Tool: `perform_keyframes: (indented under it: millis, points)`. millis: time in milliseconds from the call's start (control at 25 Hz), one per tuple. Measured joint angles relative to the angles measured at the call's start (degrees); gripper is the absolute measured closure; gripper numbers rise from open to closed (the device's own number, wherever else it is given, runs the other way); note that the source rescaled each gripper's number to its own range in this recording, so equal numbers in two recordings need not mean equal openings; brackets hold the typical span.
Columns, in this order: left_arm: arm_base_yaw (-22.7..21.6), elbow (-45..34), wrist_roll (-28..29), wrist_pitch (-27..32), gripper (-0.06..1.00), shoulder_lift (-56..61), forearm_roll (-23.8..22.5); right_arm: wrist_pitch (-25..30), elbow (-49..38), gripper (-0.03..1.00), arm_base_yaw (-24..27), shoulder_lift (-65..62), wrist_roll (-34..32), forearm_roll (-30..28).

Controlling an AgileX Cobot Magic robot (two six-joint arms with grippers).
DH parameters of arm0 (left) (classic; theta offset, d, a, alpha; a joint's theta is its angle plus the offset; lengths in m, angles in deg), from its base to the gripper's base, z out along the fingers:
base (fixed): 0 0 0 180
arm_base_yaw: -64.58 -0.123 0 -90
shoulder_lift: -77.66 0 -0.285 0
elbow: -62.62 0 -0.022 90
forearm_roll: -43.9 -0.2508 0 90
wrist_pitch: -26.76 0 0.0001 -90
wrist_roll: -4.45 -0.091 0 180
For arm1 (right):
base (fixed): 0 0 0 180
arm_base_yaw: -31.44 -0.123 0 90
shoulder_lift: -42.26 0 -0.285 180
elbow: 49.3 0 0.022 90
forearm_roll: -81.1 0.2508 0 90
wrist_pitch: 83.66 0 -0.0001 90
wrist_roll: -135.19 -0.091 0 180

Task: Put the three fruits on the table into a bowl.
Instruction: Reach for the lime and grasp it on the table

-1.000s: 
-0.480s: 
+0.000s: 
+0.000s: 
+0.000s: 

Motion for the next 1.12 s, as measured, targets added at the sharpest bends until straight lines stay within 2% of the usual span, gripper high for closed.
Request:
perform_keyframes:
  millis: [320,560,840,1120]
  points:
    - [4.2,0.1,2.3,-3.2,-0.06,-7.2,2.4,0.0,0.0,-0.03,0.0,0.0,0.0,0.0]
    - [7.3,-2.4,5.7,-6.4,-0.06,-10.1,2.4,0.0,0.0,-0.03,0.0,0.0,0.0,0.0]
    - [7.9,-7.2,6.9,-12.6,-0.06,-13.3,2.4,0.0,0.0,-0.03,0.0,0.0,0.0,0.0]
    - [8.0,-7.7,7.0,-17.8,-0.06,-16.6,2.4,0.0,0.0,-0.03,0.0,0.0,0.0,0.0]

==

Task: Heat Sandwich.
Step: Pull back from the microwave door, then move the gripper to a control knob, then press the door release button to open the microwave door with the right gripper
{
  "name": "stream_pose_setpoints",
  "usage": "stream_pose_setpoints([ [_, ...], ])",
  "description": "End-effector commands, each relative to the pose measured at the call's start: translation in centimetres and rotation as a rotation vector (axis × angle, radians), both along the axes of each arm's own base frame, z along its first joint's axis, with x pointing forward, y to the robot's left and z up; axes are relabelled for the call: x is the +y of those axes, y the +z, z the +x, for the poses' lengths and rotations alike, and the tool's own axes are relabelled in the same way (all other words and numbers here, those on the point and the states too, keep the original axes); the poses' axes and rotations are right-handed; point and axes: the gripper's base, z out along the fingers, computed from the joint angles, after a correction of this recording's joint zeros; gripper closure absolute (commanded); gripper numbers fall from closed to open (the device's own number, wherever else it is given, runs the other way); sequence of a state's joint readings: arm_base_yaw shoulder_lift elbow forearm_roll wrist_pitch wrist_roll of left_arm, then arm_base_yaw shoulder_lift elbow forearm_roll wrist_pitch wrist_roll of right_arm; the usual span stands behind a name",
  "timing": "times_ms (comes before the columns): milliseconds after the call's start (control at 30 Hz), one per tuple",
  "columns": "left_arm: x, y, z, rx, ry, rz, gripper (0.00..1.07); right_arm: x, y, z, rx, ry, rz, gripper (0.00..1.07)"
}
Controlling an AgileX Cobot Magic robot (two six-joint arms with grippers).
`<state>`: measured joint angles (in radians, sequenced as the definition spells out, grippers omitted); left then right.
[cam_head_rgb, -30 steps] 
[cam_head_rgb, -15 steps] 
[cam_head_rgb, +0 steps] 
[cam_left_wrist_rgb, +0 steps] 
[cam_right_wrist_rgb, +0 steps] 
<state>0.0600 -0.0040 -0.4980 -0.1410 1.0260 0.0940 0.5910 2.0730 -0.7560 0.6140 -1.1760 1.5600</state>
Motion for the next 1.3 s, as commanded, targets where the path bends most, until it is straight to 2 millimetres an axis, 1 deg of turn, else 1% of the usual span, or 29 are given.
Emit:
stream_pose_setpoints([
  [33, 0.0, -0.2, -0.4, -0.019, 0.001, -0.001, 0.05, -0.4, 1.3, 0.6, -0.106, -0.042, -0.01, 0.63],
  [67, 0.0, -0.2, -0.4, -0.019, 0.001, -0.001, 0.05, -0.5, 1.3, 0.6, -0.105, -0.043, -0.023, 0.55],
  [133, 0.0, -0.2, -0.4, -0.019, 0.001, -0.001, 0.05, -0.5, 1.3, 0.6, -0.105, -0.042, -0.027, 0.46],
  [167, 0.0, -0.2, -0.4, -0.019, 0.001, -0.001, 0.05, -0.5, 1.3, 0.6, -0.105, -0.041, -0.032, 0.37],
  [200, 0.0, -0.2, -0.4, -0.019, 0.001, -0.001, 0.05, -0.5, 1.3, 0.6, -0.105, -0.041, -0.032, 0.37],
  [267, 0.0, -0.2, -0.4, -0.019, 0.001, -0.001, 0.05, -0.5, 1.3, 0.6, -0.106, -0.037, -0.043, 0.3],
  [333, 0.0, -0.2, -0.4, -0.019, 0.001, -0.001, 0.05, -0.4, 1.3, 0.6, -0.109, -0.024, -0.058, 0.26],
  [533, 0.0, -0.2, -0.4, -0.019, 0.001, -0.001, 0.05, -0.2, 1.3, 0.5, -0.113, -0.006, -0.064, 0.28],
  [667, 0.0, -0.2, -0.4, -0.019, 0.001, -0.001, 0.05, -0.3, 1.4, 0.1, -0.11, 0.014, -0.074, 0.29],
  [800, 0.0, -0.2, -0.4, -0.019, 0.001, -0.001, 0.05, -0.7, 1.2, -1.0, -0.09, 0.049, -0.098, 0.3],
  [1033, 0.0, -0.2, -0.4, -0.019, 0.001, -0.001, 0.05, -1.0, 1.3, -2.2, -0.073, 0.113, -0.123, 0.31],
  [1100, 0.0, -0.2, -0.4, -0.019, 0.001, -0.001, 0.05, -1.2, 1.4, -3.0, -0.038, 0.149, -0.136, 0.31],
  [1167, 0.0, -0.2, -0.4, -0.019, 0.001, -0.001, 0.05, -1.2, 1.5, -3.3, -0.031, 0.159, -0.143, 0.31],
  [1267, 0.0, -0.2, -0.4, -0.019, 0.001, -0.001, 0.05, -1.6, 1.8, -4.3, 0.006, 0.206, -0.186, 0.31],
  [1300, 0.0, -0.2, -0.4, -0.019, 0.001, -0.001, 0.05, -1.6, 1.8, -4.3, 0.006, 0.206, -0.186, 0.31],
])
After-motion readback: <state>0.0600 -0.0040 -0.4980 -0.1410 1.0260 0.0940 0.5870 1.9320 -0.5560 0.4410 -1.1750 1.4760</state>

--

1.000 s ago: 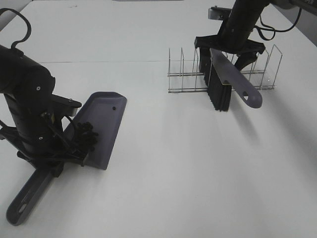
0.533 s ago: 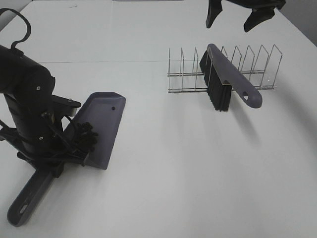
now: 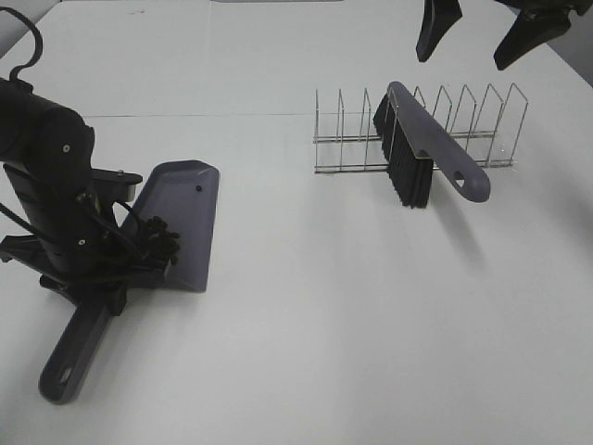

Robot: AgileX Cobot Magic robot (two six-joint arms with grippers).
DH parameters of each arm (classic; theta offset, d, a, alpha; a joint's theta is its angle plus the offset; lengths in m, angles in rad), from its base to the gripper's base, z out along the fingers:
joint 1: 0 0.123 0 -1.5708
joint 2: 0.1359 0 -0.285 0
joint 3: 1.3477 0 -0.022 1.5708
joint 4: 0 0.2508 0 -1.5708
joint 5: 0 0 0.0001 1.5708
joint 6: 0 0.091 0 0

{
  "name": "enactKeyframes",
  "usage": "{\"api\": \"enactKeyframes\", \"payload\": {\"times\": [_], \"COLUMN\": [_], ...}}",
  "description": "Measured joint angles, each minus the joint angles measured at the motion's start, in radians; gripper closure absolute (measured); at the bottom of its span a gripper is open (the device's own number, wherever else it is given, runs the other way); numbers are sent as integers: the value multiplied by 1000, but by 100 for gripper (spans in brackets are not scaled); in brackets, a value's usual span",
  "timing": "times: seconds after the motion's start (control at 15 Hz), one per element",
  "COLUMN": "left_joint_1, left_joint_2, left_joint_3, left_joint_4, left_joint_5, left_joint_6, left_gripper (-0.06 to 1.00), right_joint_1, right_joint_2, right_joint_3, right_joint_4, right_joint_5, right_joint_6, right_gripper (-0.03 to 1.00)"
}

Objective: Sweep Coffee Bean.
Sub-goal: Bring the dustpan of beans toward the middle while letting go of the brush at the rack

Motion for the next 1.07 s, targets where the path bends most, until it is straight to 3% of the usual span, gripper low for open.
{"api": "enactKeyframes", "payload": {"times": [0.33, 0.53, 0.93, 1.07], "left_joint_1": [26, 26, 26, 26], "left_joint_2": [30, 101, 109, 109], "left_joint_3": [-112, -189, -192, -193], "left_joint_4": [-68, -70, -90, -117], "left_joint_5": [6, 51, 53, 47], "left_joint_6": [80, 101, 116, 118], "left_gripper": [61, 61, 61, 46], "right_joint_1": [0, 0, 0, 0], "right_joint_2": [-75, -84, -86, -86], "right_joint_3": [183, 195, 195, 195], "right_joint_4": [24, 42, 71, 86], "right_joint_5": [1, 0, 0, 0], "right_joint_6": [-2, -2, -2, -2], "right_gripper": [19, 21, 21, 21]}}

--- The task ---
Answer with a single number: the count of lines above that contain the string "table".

--- Task solution ---
2